Reporting Little Blue Men

Craig A. Huegen chuegen at quadrunner.com
Wed Jan 21 05:29:53 UTC 1998


On Tue, 20 Jan 1998, Eric Wieling wrote:

==>Is there any point in trying to report these attacks?  Who would we
==>report them to?  We don't know what the source is, after all the
==>address is spoofed.  It seems kind of pointless to notify the victim
==>-- they already know they have been smurfed.

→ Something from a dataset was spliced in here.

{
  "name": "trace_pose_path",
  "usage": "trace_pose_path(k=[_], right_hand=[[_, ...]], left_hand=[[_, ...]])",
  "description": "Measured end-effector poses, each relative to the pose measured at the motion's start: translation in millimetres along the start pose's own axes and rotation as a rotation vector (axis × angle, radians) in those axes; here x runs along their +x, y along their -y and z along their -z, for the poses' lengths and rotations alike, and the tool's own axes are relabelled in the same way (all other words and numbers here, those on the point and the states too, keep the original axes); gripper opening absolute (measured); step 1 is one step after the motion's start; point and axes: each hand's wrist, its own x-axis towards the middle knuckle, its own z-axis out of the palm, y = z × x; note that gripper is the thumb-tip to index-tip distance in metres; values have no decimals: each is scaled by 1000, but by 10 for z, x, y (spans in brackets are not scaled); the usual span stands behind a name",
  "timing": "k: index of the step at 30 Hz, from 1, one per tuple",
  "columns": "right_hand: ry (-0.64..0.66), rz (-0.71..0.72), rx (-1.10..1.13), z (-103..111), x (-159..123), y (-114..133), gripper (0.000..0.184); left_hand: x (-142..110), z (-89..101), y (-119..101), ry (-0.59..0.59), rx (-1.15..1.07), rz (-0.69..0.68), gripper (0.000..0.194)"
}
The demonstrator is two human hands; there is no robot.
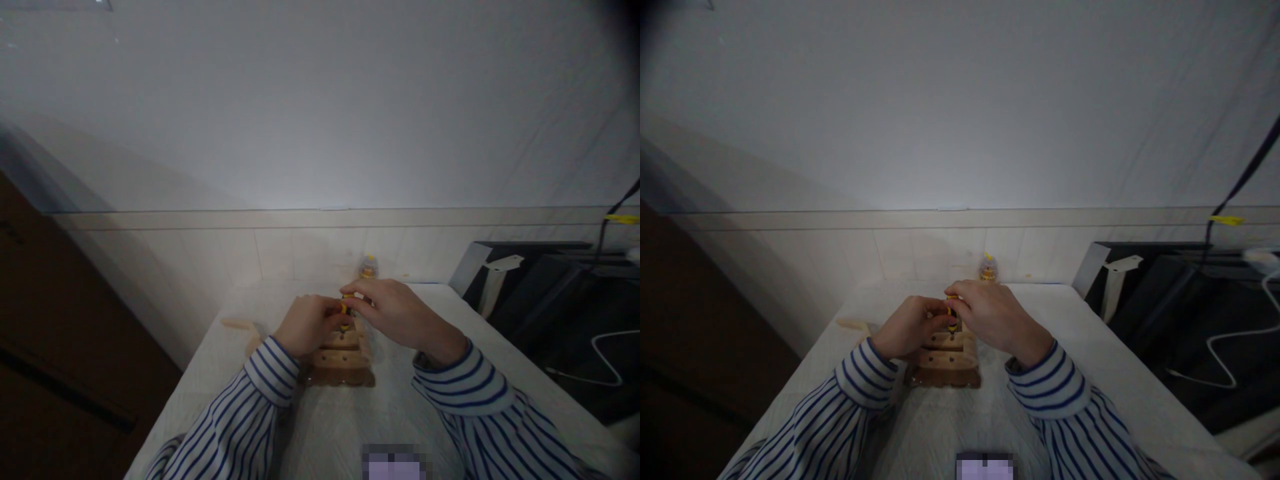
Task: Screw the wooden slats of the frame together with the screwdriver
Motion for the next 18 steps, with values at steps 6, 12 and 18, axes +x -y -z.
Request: trace_pose_path(k=[6, 12, 18], right_hand=[[-3, 9, -24, -11, 2, -23, 23], [2, 23, -42, 2, 1, -7, 23], [13, 31, -34, 1, 0, -15, 23]], left_hand=[[-1, 31, -19, 27, 10, -6, 27], [10, 30, -3, 41, 0, -23, 28], [3, 15, -9, 40, 15, 14, 28]])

Most providers are relatively helpful if they're attacks.  They will
generally work to help resolve it, or at least will place filters in place
to help you out.

It's quite unfortunate that I had to find a tier 1 not willing to help
with the smurf situation at all lately.  An ISP that I do consulting
for was being attacked via their connection to this provider.  When their
provider was called, they said they couldn't trace anything unless the FBI
was involved, and that they couldn't put a filter in place.

So, basically this ISP's connection to the provider was disabled.

After the owner of this ISP argued with this provider's NOC for 12 hours,
this provider sent mail back, claiming it wasn't a smurf because they
looked at the traffic on the circuit.

If anyone should recognize a smurf, I think I would.  I told this provider
it *was* a smurf, and that if they weren't predisposed with trying to do
absolutely nothing about it, they would have seen it.

After I told them about my smurf paper,
http://www.quadrunner.com/~chuegen/smurf.txt they were quick to tell me
(against their supposed "policy") that they are indeed willing to filter
for a customer, and that they will trace attacks if necessary. 

This is interesting, because I sat on a conference call with
representatives from this provider along with others, the FBI, and CERT on
how we can have better cooperation between providers and track these guys. 
This provider claimed their NOC was willing to deal with this. 

It was a very disappointing e-mail thread.

As a plea to all you providers out there:  the 'smurf' attack hurts the
smaller providers.  It hurts their business.  Please vow to use tools like
DoStracker and anything else you may be able to in order to trace this
down.  Get your NOC operations folks involved--pass out the smurf paper to
educate customers and tell them what you can and can not do.